この放送に対し、番組内で出家を斡旋する「ブローカー」と紹介されたA氏(申立人)が「申立人はブローカーではなく、ブローカーをした経験もなく、自分がブローカーであると言ったこともない。申立人をよく知る人物からは映像中のブローカーが申立人であると簡単に特定できてしまうものであった」として、番組による人権侵害、名誉・信用の毀損を訴える申立書を委員会に提出した。


これに対し、NHKは、映像・音声の加工による匿名化が万全に行われており、申立人であることは本人をよく知る人も含めて視聴者には分からないと反論していた。


放送人権委員会は、放送内容について「明確な虚偽を含むもので、全体として実際の申立人と異なる虚構を伝えるものだった。

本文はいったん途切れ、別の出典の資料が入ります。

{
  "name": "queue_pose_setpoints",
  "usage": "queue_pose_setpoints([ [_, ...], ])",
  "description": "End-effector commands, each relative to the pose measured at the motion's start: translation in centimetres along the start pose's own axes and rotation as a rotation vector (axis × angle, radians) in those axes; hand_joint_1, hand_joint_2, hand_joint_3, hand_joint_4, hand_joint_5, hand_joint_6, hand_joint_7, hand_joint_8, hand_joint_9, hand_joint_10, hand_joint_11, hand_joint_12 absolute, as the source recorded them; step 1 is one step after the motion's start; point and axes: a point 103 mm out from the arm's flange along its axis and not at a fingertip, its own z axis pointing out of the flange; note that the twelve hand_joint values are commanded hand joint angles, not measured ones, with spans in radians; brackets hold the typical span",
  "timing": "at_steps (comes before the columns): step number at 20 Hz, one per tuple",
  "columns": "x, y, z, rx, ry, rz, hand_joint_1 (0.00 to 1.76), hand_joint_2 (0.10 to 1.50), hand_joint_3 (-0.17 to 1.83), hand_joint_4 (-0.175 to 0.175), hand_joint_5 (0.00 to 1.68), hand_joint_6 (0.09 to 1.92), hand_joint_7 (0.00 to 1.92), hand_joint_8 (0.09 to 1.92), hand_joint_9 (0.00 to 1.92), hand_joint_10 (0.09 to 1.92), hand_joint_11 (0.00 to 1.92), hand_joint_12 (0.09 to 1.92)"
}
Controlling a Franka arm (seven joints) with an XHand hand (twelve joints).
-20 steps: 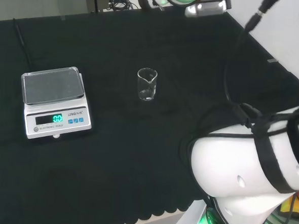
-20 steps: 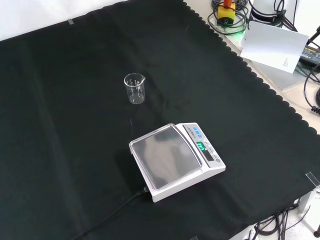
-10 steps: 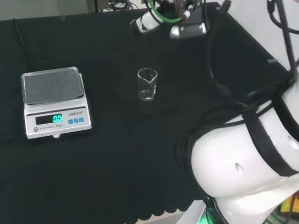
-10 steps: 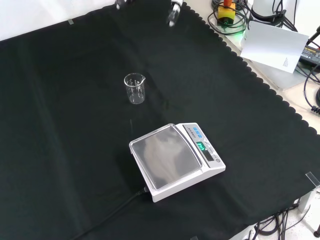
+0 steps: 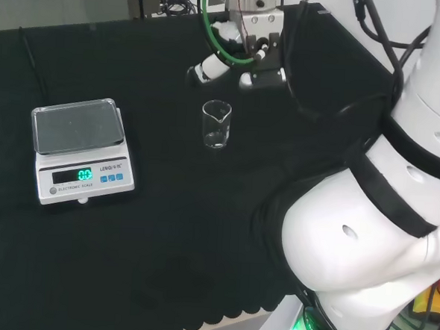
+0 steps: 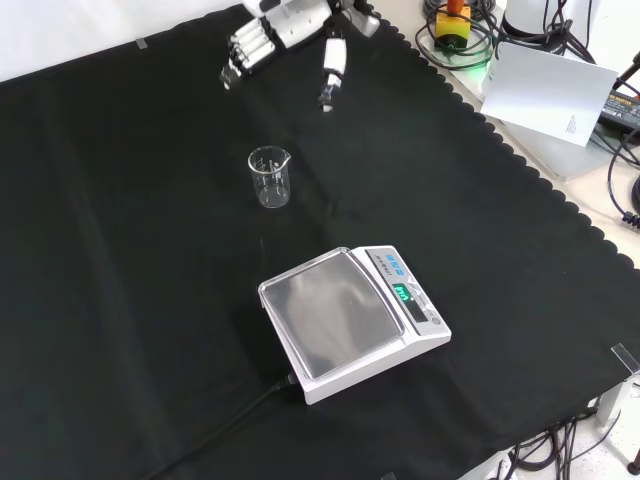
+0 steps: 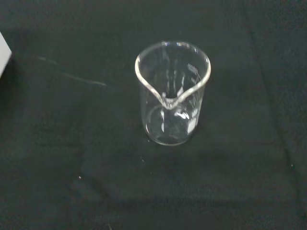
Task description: Pick up the beaker.
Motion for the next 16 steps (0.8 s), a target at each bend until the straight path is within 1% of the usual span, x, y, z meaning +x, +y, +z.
queue_pose_setpoints([
  [1,-0.1,5.3,6.2,0.02,0.05,-0.017,0.45,0.72,0.16,0.006,0.0,0.09,0.0,0.37,0.03,0.83,0.0,1.24],
  [5,-0.1,6.8,8.2,0.031,0.093,-0.017,0.44,0.72,0.16,0.006,0.0,0.09,0.0,0.37,0.03,0.83,0.0,1.24],
  [7,0.1,7.4,9.4,0.045,0.098,-0.023,0.44,0.72,0.16,0.006,0.0,0.09,0.0,0.37,0.03,0.83,0.0,1.24],
  [10,-0.1,8.1,11.2,0.068,0.111,-0.019,0.44,0.72,0.16,0.006,0.0,0.09,0.0,0.37,0.03,0.83,0.0,1.24],
  [16,-1.5,9.5,12.5,0.071,0.108,0.006,0.44,0.72,0.15,0.005,0.0,0.09,0.0,0.37,0.03,0.83,0.0,1.23],
])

NHKは必要な裏付け取材を欠いたまま、本件映像で申立人を『出家詐欺のブローカー』として断定的に放送した」「放送倫理上重大な問題がある」と指摘。NHKに対して、本決定を真摯に受けとめ、その趣旨を放送するとともに、今後こうした放送倫理上の問題がふたたび生じないよう、『クローズアップ現代』をはじめとする報道番組の取材・制作において放送倫理の順守をさらに徹底するよう勧告した。


一方で、人権侵害については「申立人は体型としぐさの特徴などによって本人を特定できると主張するが、本件映像を詳細に検討しても、申立人と特定できるものではない。申立人と特定できない以上、本件映像は人権侵害には当たらない」とした。